> _Problem requirements_
Pictures excluded, copy every record that follows exactly as it appears.

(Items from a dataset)
*** Begin section ***

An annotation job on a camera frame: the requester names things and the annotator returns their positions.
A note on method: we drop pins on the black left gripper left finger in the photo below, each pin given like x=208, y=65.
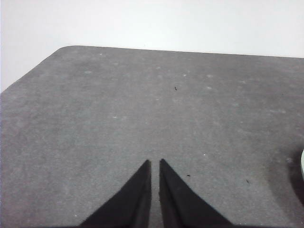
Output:
x=130, y=204

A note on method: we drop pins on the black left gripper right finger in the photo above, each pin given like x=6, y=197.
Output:
x=180, y=204

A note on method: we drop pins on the green round plate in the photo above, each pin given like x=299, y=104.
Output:
x=302, y=164

*** End section ***

> _Worked solution_
An annotation job on a camera frame: the requester names things and the annotator returns their positions.
A note on method: we drop pins on the black left gripper left finger in the photo below, each pin given like x=208, y=65.
Output:
x=130, y=204

A note on method: we drop pins on the black left gripper right finger in the photo above, each pin given like x=6, y=197.
Output:
x=180, y=204

A note on method: we drop pins on the green round plate in the photo above, each pin given like x=299, y=104.
Output:
x=302, y=164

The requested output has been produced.